Verweise auf die nähere Umgebung sind nicht selten in Linssens Werken zu finden. Sie dienen nicht nur der lokalen Wahrnehmung, sondern auch einer Verortung im Alltag. Mauerstücke, abgenutzte Holzvertäfelungen, renovierungsbedürftige Wände oder farbverschmierte Atelierböden sind wohl die spontansten Assoziationen, die einem zu seinen monochromen Farbbildern einfallen.
Der erste, sehr handwerkliche, grob-rustikale Eindruck gleitet jedoch bei näherer Betrachtung in etwas Feines, Zerbrechliches und Poetisches ab. Die kräftigen Pinselstriche entblößen ihre Fragilität und Schönheit im Detail: In feinen Abblätterungen, in Mischtönen, die durch die Kombination der verschiedenen Materialien zustande kommen, in Verläufen und Übergängen sowie in Sprüngen und Rissen der dick aufgetragenen Ölfarbe. Sein »Umgang mit Farbe (ist) kein artifizieller (...), sondern dem Leben abgeschaut« schreibt der Autor und Kunsthistoriker Stefan Skowron über die Arbeit des gebürtigen Niederrheiners.
Jupp Linssen schichtet die Materialien aufeinander, verwebt sie durch die Farbe, setzt sie aneinander. Ihre ursprüngliche Textur geht durch den anschließenden Farbauftrag, die Montage von Acrylglas und ähnlichen Materialien verloren. Kleine Öffnungen der oberen Schicht lassen stellenweise Blicke auf das Darunter zu, auf ältere Farbschichten, teils sogar auf die grobe Leinwand.
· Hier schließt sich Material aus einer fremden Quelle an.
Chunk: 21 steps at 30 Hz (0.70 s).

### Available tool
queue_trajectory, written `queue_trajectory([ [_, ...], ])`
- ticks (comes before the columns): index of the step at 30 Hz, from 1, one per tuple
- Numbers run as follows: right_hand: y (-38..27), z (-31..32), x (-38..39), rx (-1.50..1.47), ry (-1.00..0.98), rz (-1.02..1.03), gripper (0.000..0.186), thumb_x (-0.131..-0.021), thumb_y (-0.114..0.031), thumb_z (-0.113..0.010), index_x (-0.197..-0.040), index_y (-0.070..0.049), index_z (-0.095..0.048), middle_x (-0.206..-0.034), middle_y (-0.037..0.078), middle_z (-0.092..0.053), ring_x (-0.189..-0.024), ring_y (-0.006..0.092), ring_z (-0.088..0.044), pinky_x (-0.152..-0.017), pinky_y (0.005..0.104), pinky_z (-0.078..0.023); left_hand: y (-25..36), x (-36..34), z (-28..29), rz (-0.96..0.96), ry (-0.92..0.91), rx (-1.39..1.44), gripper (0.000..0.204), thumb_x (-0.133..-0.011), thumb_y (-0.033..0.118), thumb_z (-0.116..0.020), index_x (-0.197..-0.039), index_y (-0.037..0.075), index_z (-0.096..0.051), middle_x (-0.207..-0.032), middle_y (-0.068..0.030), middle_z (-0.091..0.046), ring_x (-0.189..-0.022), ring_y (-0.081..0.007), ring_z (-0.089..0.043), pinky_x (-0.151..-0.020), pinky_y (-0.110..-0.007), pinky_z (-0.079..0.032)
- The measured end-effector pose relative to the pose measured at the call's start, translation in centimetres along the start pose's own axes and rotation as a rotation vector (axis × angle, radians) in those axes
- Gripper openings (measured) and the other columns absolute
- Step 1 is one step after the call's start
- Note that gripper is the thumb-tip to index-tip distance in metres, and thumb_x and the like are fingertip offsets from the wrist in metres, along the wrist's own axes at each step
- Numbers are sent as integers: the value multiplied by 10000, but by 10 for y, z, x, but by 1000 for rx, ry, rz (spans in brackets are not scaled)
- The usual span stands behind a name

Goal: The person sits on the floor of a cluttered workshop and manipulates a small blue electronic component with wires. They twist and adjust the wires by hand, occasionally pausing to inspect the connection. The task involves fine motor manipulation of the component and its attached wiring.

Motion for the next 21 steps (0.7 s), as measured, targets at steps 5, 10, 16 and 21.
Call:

Der Ausstellungstitel Vegetabile verweist auf die Natur: Als vegetabil bezeichnet man Nahrungsmittel, die keine tierischen Bestandteile aufweisen. Und Weine mit einer besonders pflanzlichen Note. Im Hinblick auf die Arbeiten von Jupp Linssen muss man diese Definitionen auf die des Organischen erweitern. Denn auch wenn Linssens Werke keinen direkten Bezugspunkt zur Natur aufweisen und sich diese Formulierung nicht auf eine biologische, medizinische Interpretation bezieht, so doch auf eine bildungssprachliche: Verschiedene Elemente bilden im Werk von Jupp Linssen eine Einheit.
Jupp Linssen wurde 1957 in Kempen am Niederrhein geboren. Er studierte Kunst an der RWTH Aachen und war zeitweise Dozent an der Kunstakademie Düsseldorf. Linssen lebt und arbeitet in Aachen und den Niederlanden. Seine Arbeiten sind in internationalen Einzel- und Gruppenausstellungen zu sehen und befinden sich in renommierten öffentlichen Sammlungen wie z.B. Deutscher Bundestag, Berlin; Kunstsammlung Nordrhein-Westfalen; Ludwig Forum für Internationale Kunst, Aachen; Ludwig Museum, Peking; Prinz-Max-Palais, Karlsruhe.